Frankfurt abre cada año un espacio donde miles de personas entretejen durante tres o cuatro días las ediciones por venir y los éxitos aún inéditos
En un espacio donde se celebran mercados y ferias desde la Edad Media, Frankfurt abre cada año las páginas del libro del mundo; mejor dicho, todos los libros del mundo se juntan en la Büchmesse de Frankfurt y aún con el alud imparable de las lecturas electrónicas, las pantallas con prosa y la poesía en 140 caracteres, ese mundo parece estar mejor que nunca. Miles de personas entretejen durante tres o cuatro días las ediciones por venir, los éxitos aún inéditos, las traducciones pendientes y los cuentos emergentes, las alas para niños y jóvenes lectores, los volúmenes contra el tedio y quien sabe cuántos millones de euros pasan de mano en mano en el breve espacio donde se sientan a convencerse mutuamente los agentes literarios y los editores, los dueños de las imprentas y los vendedores de papel, los diseñadores y editores de imagen… y rara vez, algún escritor que –salvo la invitación a dar una conferencia, el despiste camino del aeropuerto o la recepción del premio que otorgan los libreros alemanes— en realidad, no debería estar aquí.

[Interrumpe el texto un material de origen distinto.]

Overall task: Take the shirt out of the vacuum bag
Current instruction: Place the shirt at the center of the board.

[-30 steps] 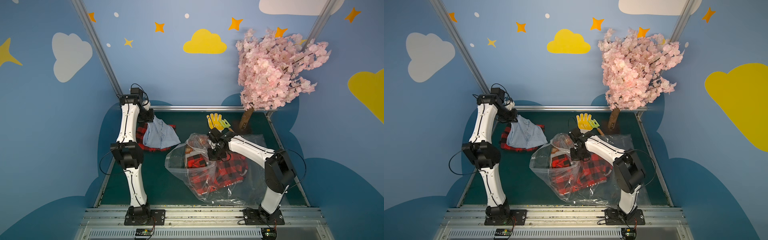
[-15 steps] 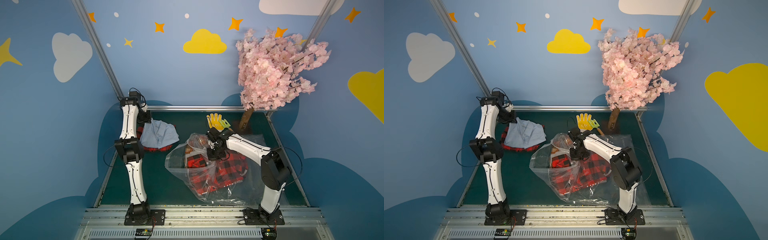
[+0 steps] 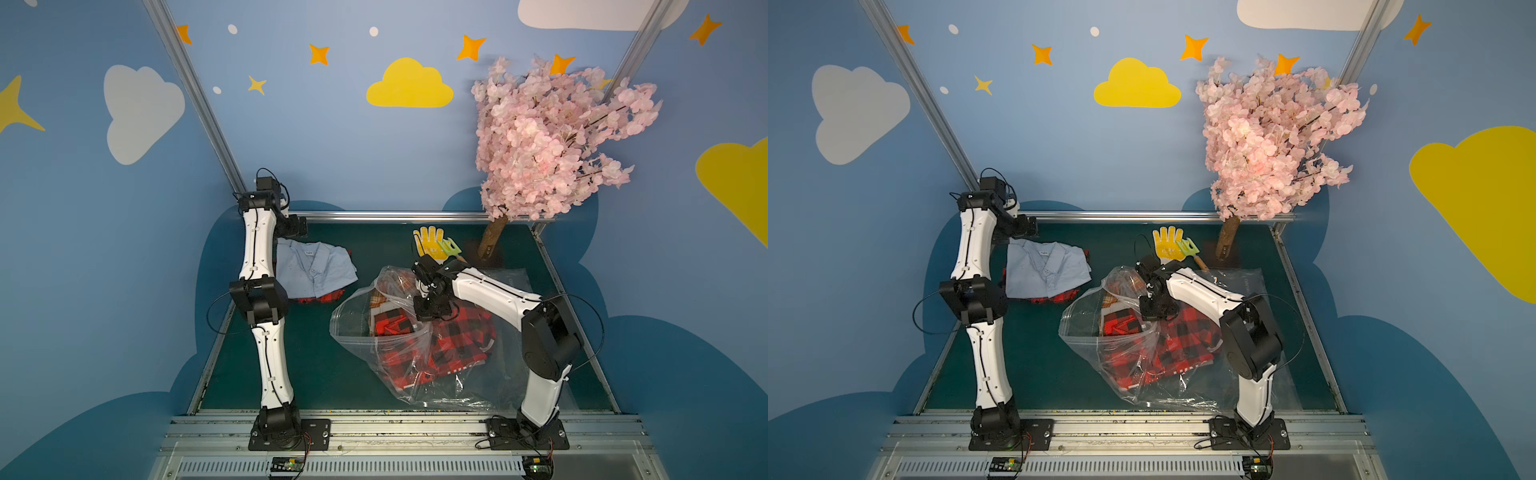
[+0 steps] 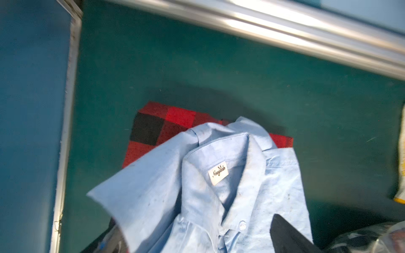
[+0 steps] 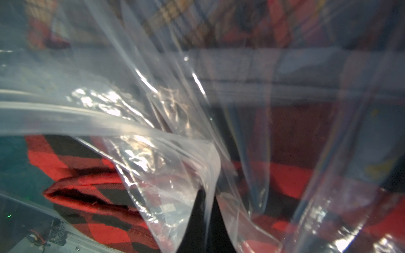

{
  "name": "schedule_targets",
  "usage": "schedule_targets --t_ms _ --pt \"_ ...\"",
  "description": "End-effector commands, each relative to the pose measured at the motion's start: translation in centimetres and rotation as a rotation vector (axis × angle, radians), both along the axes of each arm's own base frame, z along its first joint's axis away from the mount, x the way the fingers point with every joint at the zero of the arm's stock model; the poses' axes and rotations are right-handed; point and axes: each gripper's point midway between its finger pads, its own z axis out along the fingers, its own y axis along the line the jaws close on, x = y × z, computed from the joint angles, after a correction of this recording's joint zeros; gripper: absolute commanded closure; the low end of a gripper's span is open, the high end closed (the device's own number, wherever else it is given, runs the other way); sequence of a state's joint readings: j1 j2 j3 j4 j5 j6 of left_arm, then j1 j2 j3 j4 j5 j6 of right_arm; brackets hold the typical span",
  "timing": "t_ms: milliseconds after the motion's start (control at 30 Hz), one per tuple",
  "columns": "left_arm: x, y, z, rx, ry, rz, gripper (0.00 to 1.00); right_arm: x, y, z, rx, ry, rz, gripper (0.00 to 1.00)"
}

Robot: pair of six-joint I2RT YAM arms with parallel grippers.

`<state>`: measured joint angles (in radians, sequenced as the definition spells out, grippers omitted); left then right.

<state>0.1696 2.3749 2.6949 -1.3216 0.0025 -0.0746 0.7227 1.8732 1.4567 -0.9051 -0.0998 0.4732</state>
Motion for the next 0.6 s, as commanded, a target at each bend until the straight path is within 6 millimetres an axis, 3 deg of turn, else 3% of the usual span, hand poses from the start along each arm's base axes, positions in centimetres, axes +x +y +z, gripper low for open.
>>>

Lo dijo mejor que nadie un amigo editor: los escritores son la res –materia prima—de esta inmensa carnicería donde el inmenso salón de la venta de derechos es, en realidad, su matadero. Aquí convierten en carne pasteurizada las muchas madrugadas que se tardó un demente para cuajar en tinta una historia, aquí se vuelve mercancía el párrafo donde Ella se despide en el andén y decide no voltear a verlo por última vez; aquí, alguien aboga por la traducción al francés de una breve novela húngara que ha sido encomendada al empeño de una agencia literaria turca que tiene oficinas en Manhattan y que viene cada año a Frankfurt, como miles otros y otros miles, para tres días de frenético movimiento. Todas las escaleras eléctricas repletas de personas que suben y bajan, todos los accesos en constante ebullición, todas las ilusiones de los editores independientes transpirando en pequeños cubículos como canoas a la mar de los oleajes inmensos y en grandes letras y fotografías ampliadas, los autores consagrados, los oportunistas de los premios, los hipócritas de la simulación y muchos muertos que siguen deambulando en la generosa lectura de millones de fervientes lectores que se imaginan lo que aquí se ve: el enredado milagro con el que un libro se vuelve común y compartido, legible en siete u quince lenguas ajenas a las de su voz original, con una generosa multiplicación de ingresos para todos los que participan en la cadena productiva de este delirio y todo para que alguien, quién sea, mande de lejos un agradecido abrazo para el poeta que cuajó durante un atardecer anónimo el mejor verso posible para celebrar que la humanidad pueda leerse y alcanzar saberes y ayudarse y llorar (de gusto o pérdida) en el otro mundo donde deambulan los políticos impensables y los abusadores de siempre que nada, absolutamente nada tienen que ver con los libros.